Novas regras do setor elétrico vão permitir que, em breve, todos os consumidores escolham o próprio fornecedor de energia.
Uma empresa de logística de São Bernardo do Campo, em São Paulo, que pagava cerca de R$ 37 mil por mês de eletricidade, passou a comprar energia no mercado aberto há dois anos e registrou redução de quase 30% na conta. Segundo Milton Bigucci Junior, diretor técnico da construtora, a economia chega a R$ 10 mil por mês, ou R$ 120 mil por ano.

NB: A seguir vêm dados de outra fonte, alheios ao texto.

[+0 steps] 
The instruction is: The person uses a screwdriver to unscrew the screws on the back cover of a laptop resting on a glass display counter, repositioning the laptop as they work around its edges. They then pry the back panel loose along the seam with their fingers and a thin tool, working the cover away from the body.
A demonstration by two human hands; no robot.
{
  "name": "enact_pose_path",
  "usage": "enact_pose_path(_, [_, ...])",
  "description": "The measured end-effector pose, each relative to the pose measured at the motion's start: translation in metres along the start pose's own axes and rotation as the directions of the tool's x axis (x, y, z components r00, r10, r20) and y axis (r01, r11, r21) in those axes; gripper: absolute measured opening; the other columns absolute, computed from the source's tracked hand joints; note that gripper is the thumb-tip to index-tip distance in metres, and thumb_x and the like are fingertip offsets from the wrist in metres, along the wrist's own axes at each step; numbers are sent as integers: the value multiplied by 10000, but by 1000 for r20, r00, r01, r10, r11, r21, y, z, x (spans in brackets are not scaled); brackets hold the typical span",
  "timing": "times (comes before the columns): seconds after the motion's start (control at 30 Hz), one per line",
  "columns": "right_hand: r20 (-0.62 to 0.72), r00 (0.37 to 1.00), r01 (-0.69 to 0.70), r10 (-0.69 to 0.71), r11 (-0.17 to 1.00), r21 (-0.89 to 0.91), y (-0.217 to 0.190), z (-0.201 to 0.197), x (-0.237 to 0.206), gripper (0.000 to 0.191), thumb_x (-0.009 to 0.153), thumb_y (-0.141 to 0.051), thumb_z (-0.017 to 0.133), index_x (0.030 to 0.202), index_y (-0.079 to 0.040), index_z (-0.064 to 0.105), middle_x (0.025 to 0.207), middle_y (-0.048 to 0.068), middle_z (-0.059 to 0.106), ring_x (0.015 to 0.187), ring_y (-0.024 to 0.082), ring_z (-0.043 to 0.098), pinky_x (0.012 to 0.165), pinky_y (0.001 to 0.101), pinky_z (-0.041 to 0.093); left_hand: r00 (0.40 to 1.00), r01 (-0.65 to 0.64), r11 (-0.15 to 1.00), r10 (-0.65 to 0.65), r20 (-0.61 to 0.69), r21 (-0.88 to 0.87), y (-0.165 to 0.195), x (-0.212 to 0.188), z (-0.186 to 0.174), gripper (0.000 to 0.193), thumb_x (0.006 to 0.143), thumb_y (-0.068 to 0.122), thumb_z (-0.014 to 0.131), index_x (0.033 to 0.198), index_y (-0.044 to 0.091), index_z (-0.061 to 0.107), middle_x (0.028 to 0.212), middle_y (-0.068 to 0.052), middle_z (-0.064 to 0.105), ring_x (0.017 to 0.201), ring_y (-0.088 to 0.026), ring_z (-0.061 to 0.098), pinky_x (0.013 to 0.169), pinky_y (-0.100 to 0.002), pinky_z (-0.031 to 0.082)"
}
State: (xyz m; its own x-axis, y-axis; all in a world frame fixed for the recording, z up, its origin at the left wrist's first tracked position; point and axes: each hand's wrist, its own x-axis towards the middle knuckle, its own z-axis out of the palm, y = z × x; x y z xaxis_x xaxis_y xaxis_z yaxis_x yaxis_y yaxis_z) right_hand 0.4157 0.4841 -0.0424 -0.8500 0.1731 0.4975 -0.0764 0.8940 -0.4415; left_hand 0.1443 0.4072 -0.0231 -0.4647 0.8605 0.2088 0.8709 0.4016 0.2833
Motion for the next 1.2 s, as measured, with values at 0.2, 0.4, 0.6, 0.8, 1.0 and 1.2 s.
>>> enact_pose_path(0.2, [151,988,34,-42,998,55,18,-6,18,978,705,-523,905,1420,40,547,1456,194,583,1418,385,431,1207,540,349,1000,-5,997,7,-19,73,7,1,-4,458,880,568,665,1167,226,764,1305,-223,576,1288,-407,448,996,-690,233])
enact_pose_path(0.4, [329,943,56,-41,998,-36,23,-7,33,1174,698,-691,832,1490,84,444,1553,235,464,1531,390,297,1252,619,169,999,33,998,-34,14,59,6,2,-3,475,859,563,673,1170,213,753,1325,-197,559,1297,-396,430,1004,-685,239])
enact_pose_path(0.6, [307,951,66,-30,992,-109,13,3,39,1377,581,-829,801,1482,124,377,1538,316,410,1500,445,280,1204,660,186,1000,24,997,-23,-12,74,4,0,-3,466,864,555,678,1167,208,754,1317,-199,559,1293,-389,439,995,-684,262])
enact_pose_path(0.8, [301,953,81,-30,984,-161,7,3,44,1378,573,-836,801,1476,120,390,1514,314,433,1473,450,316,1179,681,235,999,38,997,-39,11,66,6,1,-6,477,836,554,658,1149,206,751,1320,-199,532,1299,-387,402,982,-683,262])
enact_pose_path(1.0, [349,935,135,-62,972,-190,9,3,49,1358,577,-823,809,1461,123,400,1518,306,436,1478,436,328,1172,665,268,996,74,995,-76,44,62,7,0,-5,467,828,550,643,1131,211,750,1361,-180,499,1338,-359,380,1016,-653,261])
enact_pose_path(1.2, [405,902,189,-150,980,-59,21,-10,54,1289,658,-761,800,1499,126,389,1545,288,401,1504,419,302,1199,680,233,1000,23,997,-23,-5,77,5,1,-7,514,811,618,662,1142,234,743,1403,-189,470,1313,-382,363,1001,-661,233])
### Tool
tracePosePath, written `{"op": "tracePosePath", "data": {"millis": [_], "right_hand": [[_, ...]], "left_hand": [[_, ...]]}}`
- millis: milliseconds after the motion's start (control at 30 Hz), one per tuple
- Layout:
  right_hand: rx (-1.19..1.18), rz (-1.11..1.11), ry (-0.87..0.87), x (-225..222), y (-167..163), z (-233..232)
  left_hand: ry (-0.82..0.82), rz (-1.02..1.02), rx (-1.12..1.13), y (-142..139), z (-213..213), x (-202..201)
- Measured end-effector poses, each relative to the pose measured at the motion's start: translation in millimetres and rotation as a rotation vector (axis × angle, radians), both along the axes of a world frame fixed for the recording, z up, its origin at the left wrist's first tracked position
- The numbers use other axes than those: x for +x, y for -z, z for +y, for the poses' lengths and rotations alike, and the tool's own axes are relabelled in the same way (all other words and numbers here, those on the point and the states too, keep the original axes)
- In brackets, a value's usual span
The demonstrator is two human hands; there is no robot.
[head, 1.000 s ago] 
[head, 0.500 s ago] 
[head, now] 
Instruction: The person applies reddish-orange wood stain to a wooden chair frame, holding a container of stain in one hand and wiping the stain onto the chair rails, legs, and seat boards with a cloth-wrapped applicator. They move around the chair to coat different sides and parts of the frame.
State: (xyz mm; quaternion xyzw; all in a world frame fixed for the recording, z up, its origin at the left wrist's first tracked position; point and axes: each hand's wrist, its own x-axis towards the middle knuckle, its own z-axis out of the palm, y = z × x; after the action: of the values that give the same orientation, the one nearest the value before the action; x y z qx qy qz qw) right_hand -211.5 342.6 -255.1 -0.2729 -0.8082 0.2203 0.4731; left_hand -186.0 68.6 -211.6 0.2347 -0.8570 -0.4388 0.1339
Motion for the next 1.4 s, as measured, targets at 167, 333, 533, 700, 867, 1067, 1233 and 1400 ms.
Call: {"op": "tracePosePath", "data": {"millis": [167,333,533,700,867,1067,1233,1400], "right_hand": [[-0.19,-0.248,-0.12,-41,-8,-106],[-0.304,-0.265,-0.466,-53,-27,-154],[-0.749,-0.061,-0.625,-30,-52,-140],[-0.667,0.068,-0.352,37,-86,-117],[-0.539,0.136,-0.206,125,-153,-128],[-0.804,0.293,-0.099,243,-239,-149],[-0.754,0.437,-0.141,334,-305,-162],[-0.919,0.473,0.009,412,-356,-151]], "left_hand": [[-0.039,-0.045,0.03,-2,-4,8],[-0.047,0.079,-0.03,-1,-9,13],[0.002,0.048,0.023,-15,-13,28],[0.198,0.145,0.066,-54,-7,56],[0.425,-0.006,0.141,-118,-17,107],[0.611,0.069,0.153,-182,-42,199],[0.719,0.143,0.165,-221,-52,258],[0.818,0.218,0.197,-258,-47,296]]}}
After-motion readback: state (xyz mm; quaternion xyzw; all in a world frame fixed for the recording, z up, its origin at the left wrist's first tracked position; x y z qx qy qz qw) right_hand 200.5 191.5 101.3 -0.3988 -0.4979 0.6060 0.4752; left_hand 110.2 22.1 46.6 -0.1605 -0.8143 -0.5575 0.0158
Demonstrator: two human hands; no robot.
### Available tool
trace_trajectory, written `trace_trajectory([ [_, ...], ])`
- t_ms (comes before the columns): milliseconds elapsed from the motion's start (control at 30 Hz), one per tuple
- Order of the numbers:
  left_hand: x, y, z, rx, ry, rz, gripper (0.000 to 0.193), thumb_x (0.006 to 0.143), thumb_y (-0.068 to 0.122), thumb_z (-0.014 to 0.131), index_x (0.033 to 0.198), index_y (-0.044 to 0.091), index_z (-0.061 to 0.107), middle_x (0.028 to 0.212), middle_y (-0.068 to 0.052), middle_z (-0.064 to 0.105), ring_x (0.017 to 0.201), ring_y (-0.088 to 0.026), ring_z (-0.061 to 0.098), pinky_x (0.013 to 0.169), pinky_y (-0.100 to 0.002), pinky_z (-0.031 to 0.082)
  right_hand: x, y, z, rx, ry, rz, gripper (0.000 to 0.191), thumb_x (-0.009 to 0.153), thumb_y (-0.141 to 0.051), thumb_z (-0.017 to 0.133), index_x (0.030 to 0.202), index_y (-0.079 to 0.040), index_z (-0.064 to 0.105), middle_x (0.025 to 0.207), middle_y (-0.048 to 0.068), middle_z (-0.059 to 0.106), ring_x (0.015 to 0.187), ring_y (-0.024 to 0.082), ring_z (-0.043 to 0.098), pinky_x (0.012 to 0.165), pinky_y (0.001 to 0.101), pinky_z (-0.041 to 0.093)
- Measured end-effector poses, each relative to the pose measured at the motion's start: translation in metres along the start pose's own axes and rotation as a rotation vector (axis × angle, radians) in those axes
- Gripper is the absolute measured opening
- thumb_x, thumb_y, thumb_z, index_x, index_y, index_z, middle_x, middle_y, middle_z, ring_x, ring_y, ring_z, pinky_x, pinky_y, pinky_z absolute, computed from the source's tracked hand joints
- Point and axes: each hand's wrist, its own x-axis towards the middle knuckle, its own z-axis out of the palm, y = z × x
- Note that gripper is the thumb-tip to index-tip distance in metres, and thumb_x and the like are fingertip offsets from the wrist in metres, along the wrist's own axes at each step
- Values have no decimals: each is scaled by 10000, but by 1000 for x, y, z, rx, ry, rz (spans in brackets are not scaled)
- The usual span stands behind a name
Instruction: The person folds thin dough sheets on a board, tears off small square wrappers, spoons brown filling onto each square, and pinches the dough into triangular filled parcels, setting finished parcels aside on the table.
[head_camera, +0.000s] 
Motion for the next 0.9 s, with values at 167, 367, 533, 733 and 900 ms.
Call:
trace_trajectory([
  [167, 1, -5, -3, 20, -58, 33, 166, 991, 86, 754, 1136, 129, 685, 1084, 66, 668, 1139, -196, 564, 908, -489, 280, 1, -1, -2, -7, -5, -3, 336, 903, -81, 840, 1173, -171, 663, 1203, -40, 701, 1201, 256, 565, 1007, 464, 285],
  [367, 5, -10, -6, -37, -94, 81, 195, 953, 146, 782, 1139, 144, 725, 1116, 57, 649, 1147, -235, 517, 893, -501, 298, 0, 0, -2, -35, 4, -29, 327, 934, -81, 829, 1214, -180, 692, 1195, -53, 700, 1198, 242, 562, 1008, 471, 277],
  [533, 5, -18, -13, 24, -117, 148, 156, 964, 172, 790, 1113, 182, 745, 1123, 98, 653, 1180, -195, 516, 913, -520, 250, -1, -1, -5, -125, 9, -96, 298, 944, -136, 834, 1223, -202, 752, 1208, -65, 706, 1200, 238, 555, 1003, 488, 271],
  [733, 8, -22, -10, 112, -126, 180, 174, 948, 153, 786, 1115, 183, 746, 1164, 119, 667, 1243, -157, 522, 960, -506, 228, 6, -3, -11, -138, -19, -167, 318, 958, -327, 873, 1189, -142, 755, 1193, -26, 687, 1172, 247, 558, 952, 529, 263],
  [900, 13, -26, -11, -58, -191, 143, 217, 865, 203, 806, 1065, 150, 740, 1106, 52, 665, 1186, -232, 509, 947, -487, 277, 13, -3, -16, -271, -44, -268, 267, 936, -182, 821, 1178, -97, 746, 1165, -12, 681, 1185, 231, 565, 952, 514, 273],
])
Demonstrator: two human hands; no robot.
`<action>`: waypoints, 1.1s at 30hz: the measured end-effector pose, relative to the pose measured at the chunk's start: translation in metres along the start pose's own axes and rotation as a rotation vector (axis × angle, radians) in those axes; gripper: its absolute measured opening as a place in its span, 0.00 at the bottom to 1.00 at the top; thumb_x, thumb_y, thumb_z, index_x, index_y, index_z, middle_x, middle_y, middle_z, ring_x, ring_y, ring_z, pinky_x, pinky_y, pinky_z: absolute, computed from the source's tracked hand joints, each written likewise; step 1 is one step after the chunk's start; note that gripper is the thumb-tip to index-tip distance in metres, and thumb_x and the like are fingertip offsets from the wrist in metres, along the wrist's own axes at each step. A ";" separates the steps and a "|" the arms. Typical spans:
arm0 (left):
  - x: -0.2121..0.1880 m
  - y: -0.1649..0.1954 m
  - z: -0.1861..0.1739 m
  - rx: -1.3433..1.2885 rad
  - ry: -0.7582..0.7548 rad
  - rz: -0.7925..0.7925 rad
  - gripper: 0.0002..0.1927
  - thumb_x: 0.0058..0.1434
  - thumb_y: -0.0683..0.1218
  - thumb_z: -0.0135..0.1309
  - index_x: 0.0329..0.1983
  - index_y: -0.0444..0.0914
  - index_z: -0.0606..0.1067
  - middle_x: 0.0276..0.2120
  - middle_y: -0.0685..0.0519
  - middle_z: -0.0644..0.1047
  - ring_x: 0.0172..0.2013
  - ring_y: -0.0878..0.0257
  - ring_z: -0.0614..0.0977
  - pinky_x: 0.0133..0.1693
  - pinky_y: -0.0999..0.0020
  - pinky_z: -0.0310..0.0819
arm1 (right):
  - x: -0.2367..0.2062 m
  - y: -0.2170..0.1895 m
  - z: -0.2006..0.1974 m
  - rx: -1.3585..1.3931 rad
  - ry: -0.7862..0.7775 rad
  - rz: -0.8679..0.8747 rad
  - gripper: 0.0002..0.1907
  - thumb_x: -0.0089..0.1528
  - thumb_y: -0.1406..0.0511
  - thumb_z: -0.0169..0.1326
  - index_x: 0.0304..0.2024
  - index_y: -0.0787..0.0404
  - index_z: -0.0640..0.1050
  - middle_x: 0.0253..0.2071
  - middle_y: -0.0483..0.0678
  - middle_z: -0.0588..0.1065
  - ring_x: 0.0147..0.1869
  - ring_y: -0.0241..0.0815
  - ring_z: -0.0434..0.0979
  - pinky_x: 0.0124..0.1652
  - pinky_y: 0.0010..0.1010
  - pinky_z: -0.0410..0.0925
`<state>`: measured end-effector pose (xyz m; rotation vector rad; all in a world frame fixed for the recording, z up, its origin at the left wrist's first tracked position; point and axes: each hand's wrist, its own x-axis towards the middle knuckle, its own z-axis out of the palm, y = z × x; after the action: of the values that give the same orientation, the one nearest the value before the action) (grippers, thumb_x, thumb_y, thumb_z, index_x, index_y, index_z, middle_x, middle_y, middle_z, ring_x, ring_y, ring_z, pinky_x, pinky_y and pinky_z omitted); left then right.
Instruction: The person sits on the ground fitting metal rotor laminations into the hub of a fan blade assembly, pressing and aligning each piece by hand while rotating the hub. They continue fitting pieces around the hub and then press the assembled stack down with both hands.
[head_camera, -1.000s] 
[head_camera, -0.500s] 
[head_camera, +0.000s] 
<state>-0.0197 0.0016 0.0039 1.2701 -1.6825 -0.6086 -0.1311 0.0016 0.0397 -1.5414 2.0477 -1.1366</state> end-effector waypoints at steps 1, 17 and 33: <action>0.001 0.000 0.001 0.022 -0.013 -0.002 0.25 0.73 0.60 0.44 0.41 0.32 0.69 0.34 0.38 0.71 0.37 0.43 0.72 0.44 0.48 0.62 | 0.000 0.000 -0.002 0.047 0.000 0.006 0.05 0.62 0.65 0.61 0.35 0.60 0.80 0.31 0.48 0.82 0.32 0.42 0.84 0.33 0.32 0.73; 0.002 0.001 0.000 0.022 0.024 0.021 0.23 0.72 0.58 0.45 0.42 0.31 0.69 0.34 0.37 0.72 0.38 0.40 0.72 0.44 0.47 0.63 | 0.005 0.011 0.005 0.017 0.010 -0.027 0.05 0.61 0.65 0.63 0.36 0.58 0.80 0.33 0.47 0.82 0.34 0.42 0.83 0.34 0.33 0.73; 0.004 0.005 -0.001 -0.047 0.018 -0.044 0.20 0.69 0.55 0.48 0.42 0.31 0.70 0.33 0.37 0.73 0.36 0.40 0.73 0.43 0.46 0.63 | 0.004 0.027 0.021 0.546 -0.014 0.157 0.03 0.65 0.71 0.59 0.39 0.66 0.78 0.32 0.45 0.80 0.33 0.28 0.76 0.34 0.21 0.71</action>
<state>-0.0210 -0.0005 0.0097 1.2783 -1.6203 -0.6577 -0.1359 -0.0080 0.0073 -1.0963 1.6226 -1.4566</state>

Em 2024, grandes consumidores, como indústrias, shoppings e empresas maiores, passaram a poder deixar de comprar energia diretamente da distribuidora e negociar preços com comercializadoras.
A mudança será ampliada para pequenos consumidores. A partir de novembro do ano que vem, lojas de rua, padarias, restaurantes e outras pequenas empresas terão o direito de escolher de quem comprar energia. Em novembro de 2028, a possibilidade chegará aos consumidores residenciais.
A distribuição da energia, porém, continuará sendo feita pela concessionária de cada cidade, utilizando a infraestrutura existente. A mudança estará relacionada à compra da energia, que poderá ser negociada com empresas responsáveis por adquirir eletricidade das geradoras e revendê-la aos consumidores.
O consumidor poderá contratar diretamente, mediante contrato de pelo menos 12 meses. O funcionamento será semelhante ao modelo de escolha existente no mercado de telefonia.
A expectativa apresentada pela Câmara de Comercialização de Energia (CCEE) é de que a competição possa contribuir para o barateamento das contas. As empresas também poderão oferecer serviços relacionados ao consumo, como avisos sobre os melhores horários para utilizar energia.
A portabilidade da energia entrará em vigor ao longo dos próximos dois anos, período destinado para que os consumidores conheçam as mudanças e possam avaliar as condições dos contratos.